I kid! The first thing to do is research which airlines have the most standard legroom. For example, American Airlines recently announced they were reducing the size of their economy class seats, so avoid those cheap bastards. On the other hand, JetBlue is known to have slightly more generous seating. There are lots of sites—such as Seat Guru and The Points Guy—that can help you shop around.

However, even that might not always be enough, especially for international travel. At that point, I’d advise sharing the cost of upgrading his seat to an extra legroom option, which is called everything from premium economy to the idiotic “stretch” by various airlines. For a really long-haul flight, you may even want to move to business class, which offers vastly more legroom (and a much, much—like, insanely—higher price tag).

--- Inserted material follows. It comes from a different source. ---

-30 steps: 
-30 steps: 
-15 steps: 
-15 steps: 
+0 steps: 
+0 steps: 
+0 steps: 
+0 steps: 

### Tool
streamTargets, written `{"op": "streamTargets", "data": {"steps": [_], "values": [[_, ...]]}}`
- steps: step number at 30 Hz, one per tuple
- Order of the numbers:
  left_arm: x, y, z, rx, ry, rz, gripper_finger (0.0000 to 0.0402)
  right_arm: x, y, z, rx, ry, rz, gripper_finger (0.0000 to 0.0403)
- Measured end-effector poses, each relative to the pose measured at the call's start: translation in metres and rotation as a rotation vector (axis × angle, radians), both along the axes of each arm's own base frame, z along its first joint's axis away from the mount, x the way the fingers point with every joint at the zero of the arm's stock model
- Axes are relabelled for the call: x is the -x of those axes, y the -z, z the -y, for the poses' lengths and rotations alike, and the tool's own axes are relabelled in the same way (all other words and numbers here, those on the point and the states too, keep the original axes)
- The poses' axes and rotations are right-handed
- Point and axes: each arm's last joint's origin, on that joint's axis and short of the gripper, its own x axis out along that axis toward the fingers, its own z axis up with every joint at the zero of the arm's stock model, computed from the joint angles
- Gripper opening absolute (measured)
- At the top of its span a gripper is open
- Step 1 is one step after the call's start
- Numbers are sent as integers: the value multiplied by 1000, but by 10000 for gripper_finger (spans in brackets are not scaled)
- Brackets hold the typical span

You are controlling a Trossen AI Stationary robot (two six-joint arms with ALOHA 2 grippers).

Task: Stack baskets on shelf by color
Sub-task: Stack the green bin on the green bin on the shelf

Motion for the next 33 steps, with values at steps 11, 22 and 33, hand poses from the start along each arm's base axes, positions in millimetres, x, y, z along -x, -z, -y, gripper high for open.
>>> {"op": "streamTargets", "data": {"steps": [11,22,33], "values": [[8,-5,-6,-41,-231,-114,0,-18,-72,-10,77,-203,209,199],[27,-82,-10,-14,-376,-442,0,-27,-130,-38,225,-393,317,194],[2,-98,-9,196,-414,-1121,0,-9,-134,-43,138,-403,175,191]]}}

Unless you are a person of some means, I realize this will probably mean traveling less. (And it will probably always feel a little annoying to pass him in business as you make your way back to steerage.) But in the long-term, it’s worth asking yourself if this is a limitation you’re willing to accept. If you’re going to continue resent flying to far-flung locales, no reason to hold out for now; this person didn’t ask to be born tall, probably also isn’t too jazzed about his difficulties traveling, and doesn’t deserve your ire. And remember, your vacation is his vacation, too: don’t ask someone to suffer during their leisure time for your enjoyment. (Unless the suffering is, say, attending a ghost tour when you really hate ghost tours but your significant other loves ghost tours. Go on the ghost tour.) However, think of the benefits this person brings to your life. Is he kind, funny, and able to save you tens of dollars in step ladders over the years? If so, perhaps a few more train voyages aren’t the worst thing. If not, may I suggest a solo trip to Bangkok? It’s lovely this time of year.